Aloo chaat chicken curry is a take on Indian street food
Think fried potatoes are tossed in a mix of spices, green chilies and maybe some lemon or lime juice. Sound good? Aloo chaat. Indian street food.
That’s the inspiration here. Takes the flavours of aloo chaat and runs with it. Street food becomes restaurant curry.
The big flavour here comes from the chaat masala. Without it, it’s just another curry with potatoes and chicken. I’m not saying that is a bad thing. I’m saying it can be better. Something special.
Your choice of chaat masala matters. The key ingredient in chaat masala- the one that really makes it – is black salt. It’s important. Gives it the distinctive tang.
Some chaat masalas have it. Some don’t. Not sure why that is. Read the ingredients and make sure the one you get has it. Or you can make chaat masala yourself.
If you can’t find a chaat masala with black salt you can just buy some at your Indian grocer.Black salt is kala namak in Hindi. Just ask for it. It’s cheap. Just add a pinch of it in when you add your chaat masala. Easy fix.

This is cooking Indian restaurant style
It’s a pretty straightforward and follows the Indian restaurant technique exactly. Do yourself a favour and read that post first. There are pictures and a video to help you understand.
Prep your ingredients. Make your curry base . Have some heated and ready to go. Pre-cook your meat. Measure out your ingredients. Put on some old clothes – the curry sputters.
Make this aloo chaat chicken curry as written. Or make it with lamb. That works too. Or use chickpeas. Makes a great potato curry. Lot’s of possibilities.
Restaurant style aloo chaat chicken curry. May not be the most common dish on restaurant menus but it should be.

restaurant style aloo chaat chicken curry
Ingredients
The spice mix
- 2 tsp hot madras curry powder or use indian restaurant mix powder if you don’t have any madras curry powder
- 1 tsp kashmiri chili powder or 1/4 tsp cayenne mixed with 3/4 tsp paprika
- 1 tsp kasoor methi – dried fenugreek leaves
- 1/2 tsp kosher salt
The curry ingredients
- 3 Tbsp oil
- 1/2 large onion minced
- 1 green chili seeded and minced
- 1 Tbsp garlic/ginger paste – recipe link below
- 1 Tbsp tomato paste with enough water to dilute to the consistency of pasatta
- 15 oz curry base – recipe link below
- 10-12 oz pre-cooked chicken
- 8 small new potatoes – pre-cooked
- 1 1/2 tsp chaat masala powder available at any Indian grocery
- 1 Tbsp chopped fresh coriander leaves
- Juice of 1/6 lemon – around 1 tsp or so
Instructions
- Make the spice mix.
- Dilute the tomato paste with enough water to get to the consistency of passata.
- Heat your frying pan (don’t use non-stick) briefly over medium heat. Add the oil.
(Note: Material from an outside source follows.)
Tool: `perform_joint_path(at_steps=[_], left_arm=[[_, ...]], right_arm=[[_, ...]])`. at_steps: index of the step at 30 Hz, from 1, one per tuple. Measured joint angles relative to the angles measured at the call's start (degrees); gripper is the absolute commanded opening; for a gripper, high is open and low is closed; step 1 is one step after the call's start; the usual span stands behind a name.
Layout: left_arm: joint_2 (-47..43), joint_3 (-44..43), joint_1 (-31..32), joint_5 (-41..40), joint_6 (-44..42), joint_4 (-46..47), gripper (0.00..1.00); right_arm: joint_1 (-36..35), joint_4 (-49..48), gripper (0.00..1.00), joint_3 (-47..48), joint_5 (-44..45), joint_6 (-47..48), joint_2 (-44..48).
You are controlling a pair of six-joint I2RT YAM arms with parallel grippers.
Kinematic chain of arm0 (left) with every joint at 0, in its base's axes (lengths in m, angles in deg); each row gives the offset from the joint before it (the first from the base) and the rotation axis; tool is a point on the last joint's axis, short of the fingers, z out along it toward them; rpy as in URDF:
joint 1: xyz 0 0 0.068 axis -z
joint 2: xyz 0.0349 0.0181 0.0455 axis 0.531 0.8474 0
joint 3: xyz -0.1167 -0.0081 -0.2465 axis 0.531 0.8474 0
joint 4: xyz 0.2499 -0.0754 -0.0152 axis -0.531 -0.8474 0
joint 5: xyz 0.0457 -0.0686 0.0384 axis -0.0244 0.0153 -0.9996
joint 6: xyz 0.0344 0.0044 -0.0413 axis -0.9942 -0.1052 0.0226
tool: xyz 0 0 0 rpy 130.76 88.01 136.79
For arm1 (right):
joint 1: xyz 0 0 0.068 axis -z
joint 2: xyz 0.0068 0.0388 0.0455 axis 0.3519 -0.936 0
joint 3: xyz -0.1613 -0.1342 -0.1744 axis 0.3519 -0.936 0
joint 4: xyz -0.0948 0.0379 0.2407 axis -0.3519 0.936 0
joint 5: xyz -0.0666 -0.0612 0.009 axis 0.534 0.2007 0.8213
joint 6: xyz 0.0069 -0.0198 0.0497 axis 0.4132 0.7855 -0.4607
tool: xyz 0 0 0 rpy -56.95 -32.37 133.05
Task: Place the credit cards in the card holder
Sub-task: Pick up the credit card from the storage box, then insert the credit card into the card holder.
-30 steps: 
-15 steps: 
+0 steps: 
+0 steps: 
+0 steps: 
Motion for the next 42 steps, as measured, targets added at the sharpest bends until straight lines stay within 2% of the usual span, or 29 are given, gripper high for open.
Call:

- Add the onions and stir constantly until the edges of the onions start to brown. This takes about a minute or two, depending how hot your pan is. Mix in the green chili and cook another 30 seconds or so.
- Next comes the garlic ginger paste. Add it into the pan and cook it, stirring constantly, until it stops sputtering.
- Turn down the heat and add the spice mix. This is the critical step. Stir it constantly for 30 seconds. If it starts to darken lift the pan off the heat. You want the spice mix to cook in the oil but not burn.
- Turn the heat up to medium high. This is important. The heat is what makes the curry base do its magic. Gives the curry it’s Indian restaurant flavour. As you become more comfortable with this technique try pushing it. Add the diluted tomato paste and stir until bubbles form (the oil will likely separate). This takes around 30 seconds to one minute depending on the heat.
- Add 3 oz of curry base. Stir until bubbles form (little craters really), around 30 seconds. Think lively boil. Watch the edges of the pan. The curry can stick here. Sticking is OK. Just scrape it back into the base. Burning is bad.
- Now add 6 oz of curry base and stir briefly. Let it cook until the bubbles form again. This takes 1-2 minutes.
- Add the rest of the curry base and let cook until the bubbles form. Turn the heat down to low and add the chaat masala powder, pre-cooked chicken and potatoes.
- Let the curry simmer for about 5 minutes. If it gets too thick add a bit more curry base. Don’t add water.
- Mix in the lemon juice and coriander leaves.
- Garnish with a bit of chopped fresh cilantro and serve.